### [Aim of the exercise]
Output the number of lines in the entries below with the string "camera" in them, and nothing further.

** Source information follows **

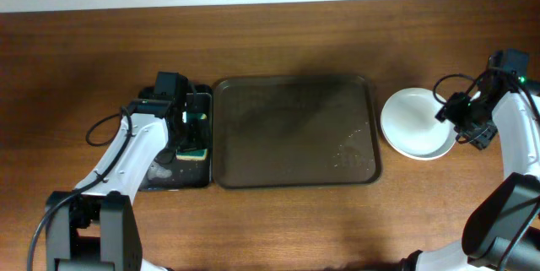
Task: Clean dirty plates on tray and stack at the side
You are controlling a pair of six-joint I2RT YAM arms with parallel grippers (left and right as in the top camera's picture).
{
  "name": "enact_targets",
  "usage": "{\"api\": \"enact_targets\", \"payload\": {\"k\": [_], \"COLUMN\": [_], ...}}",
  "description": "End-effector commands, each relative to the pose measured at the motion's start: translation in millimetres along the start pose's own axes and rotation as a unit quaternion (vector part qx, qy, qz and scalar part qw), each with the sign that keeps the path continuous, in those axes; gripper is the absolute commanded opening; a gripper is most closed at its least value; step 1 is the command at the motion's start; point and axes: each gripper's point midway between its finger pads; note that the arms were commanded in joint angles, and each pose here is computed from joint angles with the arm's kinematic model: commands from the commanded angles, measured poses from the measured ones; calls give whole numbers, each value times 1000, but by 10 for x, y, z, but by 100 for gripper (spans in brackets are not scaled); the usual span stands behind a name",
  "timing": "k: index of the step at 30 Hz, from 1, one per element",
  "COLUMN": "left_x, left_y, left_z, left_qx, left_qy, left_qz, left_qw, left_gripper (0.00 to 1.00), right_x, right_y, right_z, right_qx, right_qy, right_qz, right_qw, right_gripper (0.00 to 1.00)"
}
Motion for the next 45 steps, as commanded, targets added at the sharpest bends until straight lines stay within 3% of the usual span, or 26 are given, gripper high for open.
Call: {"api": "enact_targets", "payload": {"k": [1, 3, 6, 9, 13, 15, 17, 22, 26, 29, 42, 45], "left_x": [-3, -74, -117, -96, -147, -133, -119, -24, 86, 114, 118, 118], "left_y": [41, 52, 201, 407, 597, 704, 840, 1281, 1662, 1824, 1867, 1867], "left_z": [45, 150, 226, 85, -431, -545, -618, -748, -966, -1092, -1112, -1112], "left_qx": [-11, -32, -33, 12, 104, 107, 79, -106, -282, -343, -354, -354], "left_qy": [-2, -2, -9, -11, -11, -12, -11, -8, 2, 6, 6, 6], "left_qz": [-4, -25, -39, -38, -60, -60, -61, -52, -36, -35, -36, -36], "left_qw": [1000, 999, 999, 999, 993, 992, 995, 993, 959, 939, 934, 934], "left_gripper": [100, 99, 99, 99, 99, 99, 99, 99, 100, 99, 99, 99], "right_x": [555, 863, 979, 1051, 876, 777, 730, 517, 208, 92, 61, -40], "right_y": [83, 129, 83, 118, 337, 486, 677, 1134, 1491, 1752, 1813, 1984], "right_z": [-278, -615, -970, -1329, -1560, -1590, -1594, -1648, -1720, -1774, -1788, -1784], "right_qx": [69, 91, 90, 104, 129, 125, 96, -43, -163, -212, -224, -269], "right_qy": [81, 180, 259, 316, 332, 333, 335, 338, 327, 322, 320, 315], "right_qz": [151, 179, 116, 83, 62, 58, 78, 166, 223, 258, 266, 279], "right_qw": [983, 963, 955, 939, 932, 933, 934, 926, 904, 886, 881, 866], "right_gripper": [80, 99, 99, 99, 99, 99, 99, 99, 99, 99, 99, 99]}}
Point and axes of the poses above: each gripper's point midway between its finger pads, its own y axis back along the fingers, its own x axis along the line the jaws close on, z = x × y, and after that the axes turned 12 degrees about -y, right-handed
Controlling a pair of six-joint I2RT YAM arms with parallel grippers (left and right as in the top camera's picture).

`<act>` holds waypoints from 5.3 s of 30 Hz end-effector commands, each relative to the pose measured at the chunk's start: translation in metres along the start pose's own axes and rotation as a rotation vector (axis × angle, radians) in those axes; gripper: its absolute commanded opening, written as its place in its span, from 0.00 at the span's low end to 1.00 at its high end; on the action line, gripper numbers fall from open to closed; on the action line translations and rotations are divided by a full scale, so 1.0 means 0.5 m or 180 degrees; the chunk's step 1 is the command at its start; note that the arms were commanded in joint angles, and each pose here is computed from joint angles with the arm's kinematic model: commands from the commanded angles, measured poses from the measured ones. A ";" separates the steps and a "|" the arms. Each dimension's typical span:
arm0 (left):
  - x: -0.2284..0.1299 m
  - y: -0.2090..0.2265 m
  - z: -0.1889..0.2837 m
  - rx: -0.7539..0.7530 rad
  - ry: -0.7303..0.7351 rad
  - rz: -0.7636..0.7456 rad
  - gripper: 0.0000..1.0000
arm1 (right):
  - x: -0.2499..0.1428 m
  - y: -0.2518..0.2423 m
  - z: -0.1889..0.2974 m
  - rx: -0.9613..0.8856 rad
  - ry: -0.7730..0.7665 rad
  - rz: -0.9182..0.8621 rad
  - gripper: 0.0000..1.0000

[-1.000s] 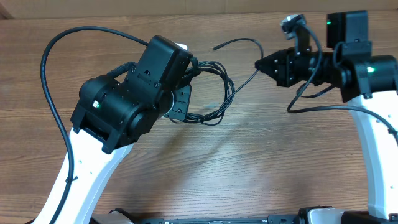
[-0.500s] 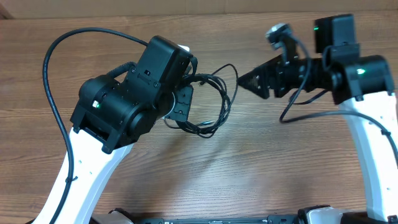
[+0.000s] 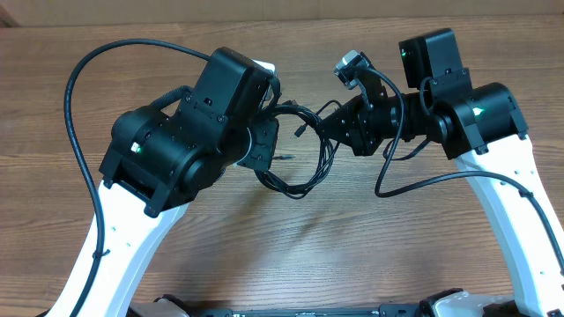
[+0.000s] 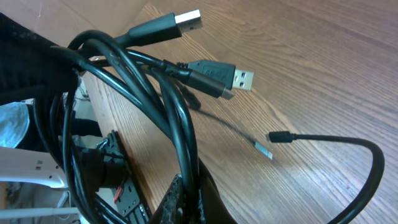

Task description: Untangle cables

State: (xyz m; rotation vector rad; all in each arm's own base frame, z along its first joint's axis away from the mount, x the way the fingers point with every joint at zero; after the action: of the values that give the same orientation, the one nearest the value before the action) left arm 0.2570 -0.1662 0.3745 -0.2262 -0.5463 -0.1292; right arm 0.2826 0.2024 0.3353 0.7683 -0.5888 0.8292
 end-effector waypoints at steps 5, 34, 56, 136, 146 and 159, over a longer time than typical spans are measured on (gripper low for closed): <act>0.002 0.000 0.013 -0.0013 -0.0049 -0.0054 0.04 | 0.015 -0.053 0.024 -0.0438 -0.0107 0.0050 0.04; 0.005 -0.019 0.007 -0.0191 -0.0009 0.0108 0.04 | -0.002 -0.096 0.093 -0.0298 -0.0345 -0.0175 0.72; 0.021 -0.046 -0.079 -0.0181 0.0233 0.0067 0.04 | 0.012 -0.068 0.061 -0.0241 -0.0283 0.0016 0.04; 0.026 -0.054 0.052 -0.0397 -0.0109 -0.0136 0.04 | -0.025 -0.193 0.160 -0.0998 -0.0379 -0.0307 0.04; 0.016 -0.036 0.069 -0.0298 -0.0140 -0.0133 0.04 | -0.054 -0.253 0.238 -0.1320 -0.0553 -0.0600 0.04; 0.010 -0.024 0.084 -0.0246 -0.0185 -0.0153 0.04 | -0.055 -0.235 0.253 -0.1001 -0.0766 -0.0759 0.71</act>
State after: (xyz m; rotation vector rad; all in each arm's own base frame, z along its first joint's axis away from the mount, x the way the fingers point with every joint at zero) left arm 0.2417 -0.1732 0.4018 -0.2889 -0.5560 -0.1754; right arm 0.3498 0.0184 0.3387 0.5489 -0.7957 0.3550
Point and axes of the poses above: each gripper's point midway between its finger pads, its own z axis back along the fingers, its own y axis along the line the jaws close on, x = y × z, the point moved 3 cm from there along z, back along the fingers, and after that the axes turned 8 degrees about z, right-handed, at the moved point
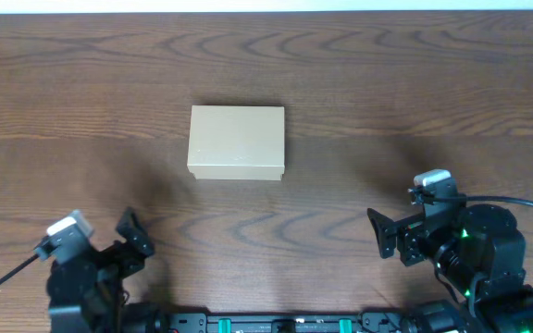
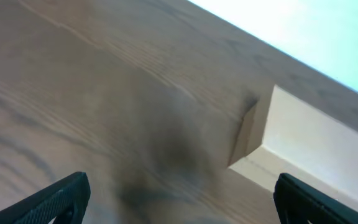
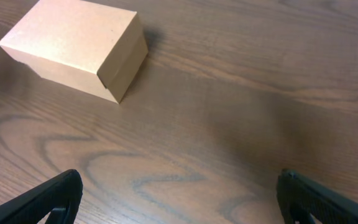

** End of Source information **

### [Response box]
2